13. Artificial intelligence and privacy
The Service may in future incorporate artificial intelligence features provided by third-party AI services to assist with tasks such as estimate generation and scheduling suggestions.
Before launching any AI features, we will:
- Update this Privacy Policy and our Terms and Conditions with at least 30 days' notice
- Add the AI provider to the sub-processor table in Section 5 with their data location and country
- Ensure the AI provider is contractually prohibited from using your data for training purposes
- Ensure the AI provider is contractually prohibited from retaining your data beyond the processing session
- Provide you with the ability to disable AI features in your account settings
- Redact personally identifiable information where practicable before sending data for AI processing
AI outputs are generated probabilistically and may contain errors. You should always review AI-generated content before relying on it for business decisions.

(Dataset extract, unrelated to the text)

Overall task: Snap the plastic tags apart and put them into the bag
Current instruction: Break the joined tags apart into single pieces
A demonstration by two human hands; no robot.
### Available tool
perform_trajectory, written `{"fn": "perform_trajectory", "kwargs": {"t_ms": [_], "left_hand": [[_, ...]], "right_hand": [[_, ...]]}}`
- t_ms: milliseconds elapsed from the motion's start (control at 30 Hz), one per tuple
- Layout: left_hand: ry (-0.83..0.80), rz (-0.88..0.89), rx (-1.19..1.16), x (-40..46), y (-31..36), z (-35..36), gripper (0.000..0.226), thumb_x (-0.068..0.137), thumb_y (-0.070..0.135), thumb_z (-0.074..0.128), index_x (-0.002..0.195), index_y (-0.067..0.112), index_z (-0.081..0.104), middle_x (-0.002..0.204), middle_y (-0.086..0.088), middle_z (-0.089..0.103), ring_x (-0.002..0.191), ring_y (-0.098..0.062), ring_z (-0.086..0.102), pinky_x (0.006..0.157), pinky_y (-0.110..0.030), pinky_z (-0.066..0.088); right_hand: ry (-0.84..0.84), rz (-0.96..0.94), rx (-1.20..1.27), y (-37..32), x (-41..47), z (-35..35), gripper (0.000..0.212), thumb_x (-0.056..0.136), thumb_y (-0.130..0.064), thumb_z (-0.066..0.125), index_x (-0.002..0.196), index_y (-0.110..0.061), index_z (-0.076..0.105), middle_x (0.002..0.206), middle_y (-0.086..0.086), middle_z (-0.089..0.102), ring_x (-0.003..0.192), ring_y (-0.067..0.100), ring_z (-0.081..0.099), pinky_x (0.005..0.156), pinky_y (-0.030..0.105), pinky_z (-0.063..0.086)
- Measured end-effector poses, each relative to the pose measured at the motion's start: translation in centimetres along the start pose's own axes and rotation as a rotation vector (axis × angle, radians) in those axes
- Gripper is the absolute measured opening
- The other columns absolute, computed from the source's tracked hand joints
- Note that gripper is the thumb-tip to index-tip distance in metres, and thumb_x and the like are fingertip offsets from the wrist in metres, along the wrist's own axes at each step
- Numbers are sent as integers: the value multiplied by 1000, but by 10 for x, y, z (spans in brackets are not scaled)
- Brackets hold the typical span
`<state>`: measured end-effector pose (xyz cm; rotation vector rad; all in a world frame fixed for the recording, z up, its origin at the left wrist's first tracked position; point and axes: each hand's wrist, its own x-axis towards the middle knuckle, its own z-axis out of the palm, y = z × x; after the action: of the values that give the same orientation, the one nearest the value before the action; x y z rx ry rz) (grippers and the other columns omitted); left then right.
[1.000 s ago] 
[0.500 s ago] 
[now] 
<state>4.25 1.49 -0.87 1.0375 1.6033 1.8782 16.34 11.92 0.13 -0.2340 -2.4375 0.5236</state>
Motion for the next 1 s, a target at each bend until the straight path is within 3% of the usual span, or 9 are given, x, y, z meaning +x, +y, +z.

In accordance with OAIC guidance on privacy and commercially available AI products, we will assess the privacy impacts of any AI features before launch.
14. Customer data you enter
When you enter your customers' personal information into the Service (names, contact details, addresses), you are the entity with the primary relationship with those individuals. You are responsible for:
- Ensuring you have the right to provide their information to us
- Complying with your own privacy obligations when collecting and handling their data
- Responding to any access or correction requests from your customers about their data
We process your customers' data only as necessary to provide the Service to you. We do not contact your customers directly except to deliver documents you have sent through the Service (such as emailed invoices or estimate links).
15. Children's privacy
The Service is designed for use by adults running trade businesses. We do not knowingly collect personal information from children under 18. If we become aware that we have collected information from a child under 18, we will delete it promptly.
16. Changes to this policy
We may update this Privacy Policy from time to time. We will notify you of material changes by email at least 30 days before they take effect.
If a change materially affects how we handle your information, you may cancel your subscription before the change takes effect.
We will keep previous versions of this policy available on our website for reference.
17. Contact us
For privacy-related enquiries:
Privacy contact: privacy@jobmate247.com
For general support:
Email: support@jobmate247.com
Website: https://jobmate247.com
To escalate a privacy complaint:
OAIC: https://www.oaic.gov.au/privacy/privacy-complaints
Phone: 1300 363 992
A final word
We hope this policy has given you confidence that your information is in safe hands. We built Jobmate247 for Tradies who want to spend less time on paperwork and more time doing what they do best.
Your trust means everything to us. We will always be transparent about how we handle your data, and we will always give you control over it. No surprises, no tricks, just a fair go.
This Privacy Policy was last updated on 22 April 2026.